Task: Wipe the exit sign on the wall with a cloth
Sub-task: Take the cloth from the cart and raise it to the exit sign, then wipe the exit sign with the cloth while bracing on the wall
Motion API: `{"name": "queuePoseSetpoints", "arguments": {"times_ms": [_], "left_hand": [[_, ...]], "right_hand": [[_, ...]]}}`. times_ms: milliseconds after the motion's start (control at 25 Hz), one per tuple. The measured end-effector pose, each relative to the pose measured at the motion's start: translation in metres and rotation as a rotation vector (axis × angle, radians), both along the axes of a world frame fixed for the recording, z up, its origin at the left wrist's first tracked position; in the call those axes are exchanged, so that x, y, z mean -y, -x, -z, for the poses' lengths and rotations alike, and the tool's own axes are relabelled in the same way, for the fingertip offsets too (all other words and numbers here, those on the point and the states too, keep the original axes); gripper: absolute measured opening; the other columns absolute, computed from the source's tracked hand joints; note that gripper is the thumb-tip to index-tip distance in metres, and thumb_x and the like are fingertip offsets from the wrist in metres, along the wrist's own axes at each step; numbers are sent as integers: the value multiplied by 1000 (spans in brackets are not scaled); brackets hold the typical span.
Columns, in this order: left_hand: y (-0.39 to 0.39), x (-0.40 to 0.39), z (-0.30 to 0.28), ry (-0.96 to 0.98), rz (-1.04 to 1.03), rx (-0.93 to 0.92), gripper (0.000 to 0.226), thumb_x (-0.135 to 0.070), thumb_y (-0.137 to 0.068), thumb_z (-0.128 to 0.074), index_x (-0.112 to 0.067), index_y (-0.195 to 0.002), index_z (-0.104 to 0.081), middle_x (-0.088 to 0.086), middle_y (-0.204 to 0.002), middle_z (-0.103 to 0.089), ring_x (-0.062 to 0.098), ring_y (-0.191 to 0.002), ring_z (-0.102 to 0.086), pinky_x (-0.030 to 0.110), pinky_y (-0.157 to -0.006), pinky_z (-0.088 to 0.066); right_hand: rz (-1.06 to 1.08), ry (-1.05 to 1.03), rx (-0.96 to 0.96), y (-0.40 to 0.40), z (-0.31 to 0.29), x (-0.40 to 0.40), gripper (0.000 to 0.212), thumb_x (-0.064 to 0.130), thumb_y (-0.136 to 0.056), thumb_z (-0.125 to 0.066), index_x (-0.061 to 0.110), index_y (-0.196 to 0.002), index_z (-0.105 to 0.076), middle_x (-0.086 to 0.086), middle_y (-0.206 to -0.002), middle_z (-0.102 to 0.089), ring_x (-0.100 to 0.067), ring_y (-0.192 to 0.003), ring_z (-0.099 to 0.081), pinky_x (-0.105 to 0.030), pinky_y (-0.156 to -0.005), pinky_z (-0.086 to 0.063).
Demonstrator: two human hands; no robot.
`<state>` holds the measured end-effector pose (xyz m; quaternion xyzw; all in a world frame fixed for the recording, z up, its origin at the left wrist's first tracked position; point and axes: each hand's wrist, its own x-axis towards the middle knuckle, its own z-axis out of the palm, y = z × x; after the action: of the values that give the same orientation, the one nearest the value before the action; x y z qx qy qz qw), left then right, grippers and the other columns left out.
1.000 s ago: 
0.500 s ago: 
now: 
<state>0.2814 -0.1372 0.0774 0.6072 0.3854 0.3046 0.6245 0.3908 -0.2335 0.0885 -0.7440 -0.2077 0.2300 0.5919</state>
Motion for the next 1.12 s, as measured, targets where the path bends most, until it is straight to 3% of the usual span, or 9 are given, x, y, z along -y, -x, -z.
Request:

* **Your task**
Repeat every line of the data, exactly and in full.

* **Reply**
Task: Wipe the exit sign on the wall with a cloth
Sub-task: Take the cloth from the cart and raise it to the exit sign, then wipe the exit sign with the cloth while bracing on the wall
Motion API: `{"name": "queuePoseSetpoints", "arguments": {"times_ms": [_], "left_hand": [[_, ...]], "right_hand": [[_, ...]]}}`. times_ms: milliseconds after the motion's start (control at 25 Hz), one per tuple. The measured end-effector pose, each relative to the pose measured at the motion's start: translation in metres and rotation as a rotation vector (axis × angle, radians), both along the axes of a world frame fixed for the recording, z up, its origin at the left wrist's first tracked position; in the call those axes are exchanged, so that x, y, z mean -y, -x, -z, for the poses' lengths and rotations alike, and the tool's own axes are relabelled in the same way, for the fingertip offsets too (all other words and numbers here, those on the point and the states too, keep the original axes); gripper: absolute measured opening; the other columns absolute, computed from the source's tracked hand joints; note that gripper is the thumb-tip to index-tip distance in metres, and thumb_x and the like are fingertip offsets from the wrist in metres, along the wrist's own axes at each step; numbers are sent as integers: the value multiplied by 1000 (spans in brackets are not scaled); brackets hold the typical span.
Columns, in this order: left_hand: y (-0.39 to 0.39), x (-0.40 to 0.39), z (-0.30 to 0.28), ry (-0.96 to 0.98), rz (-1.04 to 1.03), rx (-0.93 to 0.92), gripper (0.000 to 0.226), thumb_x (-0.135 to 0.070), thumb_y (-0.137 to 0.068), thumb_z (-0.128 to 0.074), index_x (-0.112 to 0.067), index_y (-0.195 to 0.002), index_z (-0.104 to 0.081), middle_x (-0.088 to 0.086), middle_y (-0.204 to 0.002), middle_z (-0.103 to 0.089), ring_x (-0.062 to 0.098), ring_y (-0.191 to 0.002), ring_z (-0.102 to 0.086), pinky_x (-0.030 to 0.110), pinky_y (-0.157 to -0.006), pinky_z (-0.088 to 0.066); right_hand: rz (-1.06 to 1.08), ry (-1.05 to 1.03), rx (-0.96 to 0.96), y (-0.40 to 0.40), z (-0.31 to 0.29), x (-0.40 to 0.40), gripper (0.000 to 0.212), thumb_x (-0.064 to 0.130), thumb_y (-0.136 to 0.056), thumb_z (-0.125 to 0.066), index_x (-0.061 to 0.110), index_y (-0.196 to 0.002), index_z (-0.105 to 0.076), middle_x (-0.086 to 0.086), middle_y (-0.206 to -0.002), middle_z (-0.102 to 0.089), ring_x (-0.100 to 0.067), ring_y (-0.192 to 0.003), ring_z (-0.099 to 0.081), pinky_x (-0.105 to 0.030), pinky_y (-0.156 to -0.005), pinky_z (-0.086 to 0.063).
Demonstrator: two human hands; no robot.
`<state>` holds the measured end-effector pose (xyz m; quaternion xyzw; all in a world frame fixed for the recording, z up, its origin at the left wrist's first tracked position; point and axes: each hand's wrist, its own x-axis towards the middle knuckle, its own z-axis out of the palm, y = z × x; after the action: of the values that give the same orientation, the one nearest the value before the action; x y z qx qy qz qw), left then right, grippers and the other columns left out.
1.000 s ago: 
0.500 s ago: 
now: 
<state>0.2814 -0.1372 0.0774 0.6072 0.3854 0.3046 0.6245 0.3908 -0.2335 0.0885 -0.7440 -0.2077 0.2300 0.5919</state>
Motion for the next 1.12 s, as measured, targets where the path bends most, until it is straight to 3% of the usual span, or 9 are given, x, y, z along -y, -x, -z.
Request:

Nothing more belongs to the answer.